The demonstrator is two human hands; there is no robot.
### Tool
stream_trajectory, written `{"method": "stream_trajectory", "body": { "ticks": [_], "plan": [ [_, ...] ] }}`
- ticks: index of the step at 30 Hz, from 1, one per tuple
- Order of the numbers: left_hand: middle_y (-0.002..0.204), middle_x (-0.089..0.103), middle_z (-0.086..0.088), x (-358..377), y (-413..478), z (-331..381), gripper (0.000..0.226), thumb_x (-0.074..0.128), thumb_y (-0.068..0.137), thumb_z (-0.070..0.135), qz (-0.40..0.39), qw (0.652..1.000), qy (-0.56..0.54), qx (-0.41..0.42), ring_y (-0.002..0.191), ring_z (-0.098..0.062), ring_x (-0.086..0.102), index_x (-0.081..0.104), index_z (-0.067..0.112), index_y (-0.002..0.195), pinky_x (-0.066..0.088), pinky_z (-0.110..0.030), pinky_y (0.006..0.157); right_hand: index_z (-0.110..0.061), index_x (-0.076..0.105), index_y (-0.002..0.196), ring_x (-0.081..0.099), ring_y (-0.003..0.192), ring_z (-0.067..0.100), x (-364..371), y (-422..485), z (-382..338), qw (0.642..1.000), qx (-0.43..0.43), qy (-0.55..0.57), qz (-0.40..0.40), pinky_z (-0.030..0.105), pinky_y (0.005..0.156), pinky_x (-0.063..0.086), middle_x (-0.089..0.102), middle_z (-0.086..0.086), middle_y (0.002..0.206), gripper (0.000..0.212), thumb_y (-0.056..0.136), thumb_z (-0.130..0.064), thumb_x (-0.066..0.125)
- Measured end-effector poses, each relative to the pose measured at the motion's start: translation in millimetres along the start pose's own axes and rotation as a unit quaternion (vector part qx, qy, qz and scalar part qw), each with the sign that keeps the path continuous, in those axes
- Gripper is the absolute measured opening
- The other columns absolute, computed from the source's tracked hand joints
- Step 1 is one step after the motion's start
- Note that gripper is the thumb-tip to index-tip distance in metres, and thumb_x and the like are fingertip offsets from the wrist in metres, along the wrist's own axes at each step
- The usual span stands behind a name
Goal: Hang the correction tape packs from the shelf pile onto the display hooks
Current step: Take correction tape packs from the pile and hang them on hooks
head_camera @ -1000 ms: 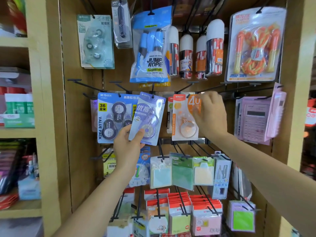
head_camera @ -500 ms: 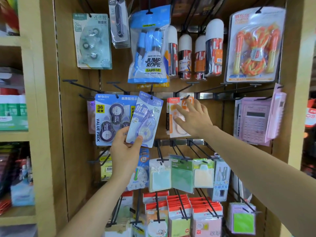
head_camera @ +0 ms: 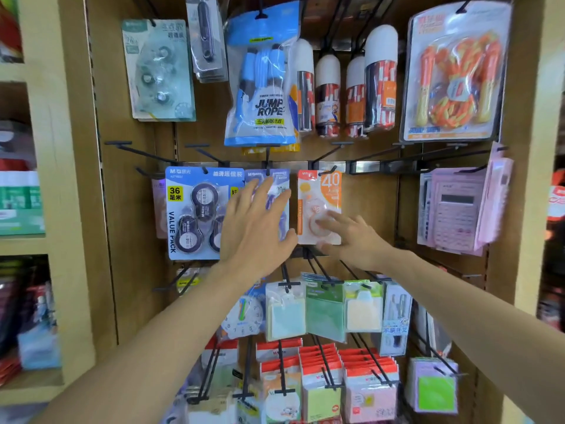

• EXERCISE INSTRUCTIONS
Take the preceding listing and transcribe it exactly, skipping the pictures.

• YOUR RESPONSE
The demonstrator is two human hands; there is no robot.
### Tool
stream_trajectory, written `{"method": "stream_trajectory", "body": { "ticks": [_], "plan": [ [_, ...] ] }}`
- ticks: index of the step at 30 Hz, from 1, one per tuple
- Order of the numbers: left_hand: middle_y (-0.002..0.204), middle_x (-0.089..0.103), middle_z (-0.086..0.088), x (-358..377), y (-413..478), z (-331..381), gripper (0.000..0.226), thumb_x (-0.074..0.128), thumb_y (-0.068..0.137), thumb_z (-0.070..0.135), qz (-0.40..0.39), qw (0.652..1.000), qy (-0.56..0.54), qx (-0.41..0.42), ring_y (-0.002..0.191), ring_z (-0.098..0.062), ring_x (-0.086..0.102), index_x (-0.081..0.104), index_z (-0.067..0.112), index_y (-0.002..0.195), pinky_x (-0.066..0.088), pinky_z (-0.110..0.030), pinky_y (0.006..0.157); right_hand: index_z (-0.110..0.061), index_x (-0.076..0.105), index_y (-0.002..0.196), ring_x (-0.081..0.099), ring_y (-0.003..0.192), ring_z (-0.067..0.100), x (-364..371), y (-422..485), z (-382..338), qw (0.642..1.000), qx (-0.43..0.43), qy (-0.55..0.57), qz (-0.40..0.40), pinky_z (-0.030..0.105), pinky_y (0.005..0.156), pinky_x (-0.063..0.086), middle_x (-0.089..0.102), middle_z (-0.086..0.086), middle_y (0.002..0.206), gripper (0.000..0.212), thumb_y (-0.056..0.136), thumb_z (-0.130..0.064), thumb_x (-0.066..0.125)
- Measured end-effector poses, each relative to the pose measured at the motion's start: translation in millimetres along the start pose's own axes and rotation as a unit quaternion (vector part qx, qy, qz and scalar part qw), each with the sign that keeps the path continuous, in those axes
- Gripper is the absolute measured opening
- The other columns absolute, computed from the source's tracked hand joints
- Step 1 is one step after the motion's start
- Note that gripper is the thumb-tip to index-tip distance in metres, and thumb_x and the like are fingertip offsets from the wrist in metres, along the wrist's own axes at each step
- The usual span stands behind a name
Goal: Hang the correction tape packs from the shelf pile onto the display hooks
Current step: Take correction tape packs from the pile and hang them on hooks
head_camera @ -1000 ms: 
head_camera @ -500 ms: 
head_camera @ +0 ms: 

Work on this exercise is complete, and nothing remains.